:: Recorded data
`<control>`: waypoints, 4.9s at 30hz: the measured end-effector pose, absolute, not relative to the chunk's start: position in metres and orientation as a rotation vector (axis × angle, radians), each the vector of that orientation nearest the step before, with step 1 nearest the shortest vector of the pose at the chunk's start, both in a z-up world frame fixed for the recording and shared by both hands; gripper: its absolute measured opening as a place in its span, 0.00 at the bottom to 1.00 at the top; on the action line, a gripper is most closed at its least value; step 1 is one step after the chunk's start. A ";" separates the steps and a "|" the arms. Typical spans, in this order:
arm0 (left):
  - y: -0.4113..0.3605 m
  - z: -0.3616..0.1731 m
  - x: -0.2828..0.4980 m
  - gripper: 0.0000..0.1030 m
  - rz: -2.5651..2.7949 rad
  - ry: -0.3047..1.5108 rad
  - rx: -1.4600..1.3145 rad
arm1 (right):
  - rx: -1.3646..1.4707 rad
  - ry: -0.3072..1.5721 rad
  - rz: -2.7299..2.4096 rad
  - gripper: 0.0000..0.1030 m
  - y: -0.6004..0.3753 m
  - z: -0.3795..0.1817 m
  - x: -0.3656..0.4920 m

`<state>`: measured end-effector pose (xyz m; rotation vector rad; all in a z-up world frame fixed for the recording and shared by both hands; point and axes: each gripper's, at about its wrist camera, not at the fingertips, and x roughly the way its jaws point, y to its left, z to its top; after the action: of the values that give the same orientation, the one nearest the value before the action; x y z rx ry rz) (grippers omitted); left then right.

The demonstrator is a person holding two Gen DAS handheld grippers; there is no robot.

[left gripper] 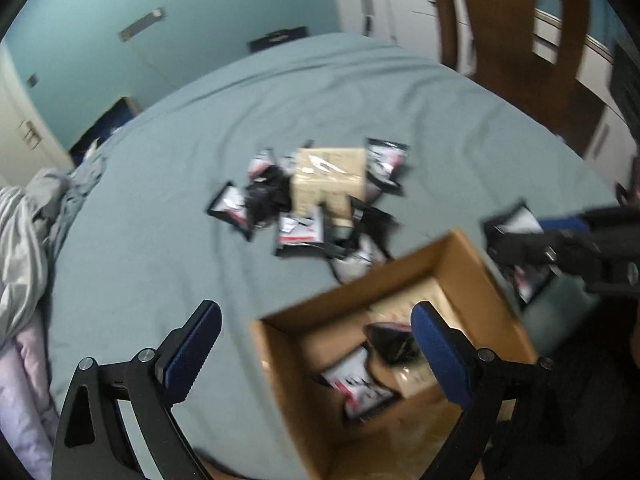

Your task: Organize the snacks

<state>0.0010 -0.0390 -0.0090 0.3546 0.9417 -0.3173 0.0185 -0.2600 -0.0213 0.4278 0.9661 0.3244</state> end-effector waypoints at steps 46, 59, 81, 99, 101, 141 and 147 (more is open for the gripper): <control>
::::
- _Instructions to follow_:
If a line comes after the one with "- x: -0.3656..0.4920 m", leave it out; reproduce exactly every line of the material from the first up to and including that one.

- _Reply to the task_:
`<control>`: waypoints, 4.9s at 30hz: the measured end-effector pose, absolute, not relative to the chunk's start: position in metres and orientation as a rotation vector (axis × angle, radians), each the vector of that orientation nearest the step before, with step 1 nearest the shortest vector of the pose at the chunk's start, both in a z-up world frame fixed for the recording and shared by both hands; gripper: its absolute measured opening as a place in its span, 0.00 at the bottom to 1.00 at the top; on the action line, a gripper is most closed at its least value; step 1 is one step after the chunk's start. A ";" separates the steps and a "|" the arms. Typical spans, in this order:
arm0 (left):
  - y: -0.4113..0.3605 m
  - z: -0.3616..0.1731 m
  - x: -0.2828..0.4980 m
  - gripper: 0.0000..0.1030 m
  - rz: -2.5651..2.7949 rad
  - ry: -0.3047..1.5108 rad
  - rx: -1.4600..1.3145 rad
arm1 (right):
  - rx: -1.3646..1.4707 rad
  - ry: -0.3072..1.5721 rad
  - rz: -2.7299..2.4096 rad
  - gripper: 0.0000..0.1030 m
  - y: -0.6004..0.3753 m
  - z: -0.3795..0.1817 m
  - x: -0.3656..0.4920 m

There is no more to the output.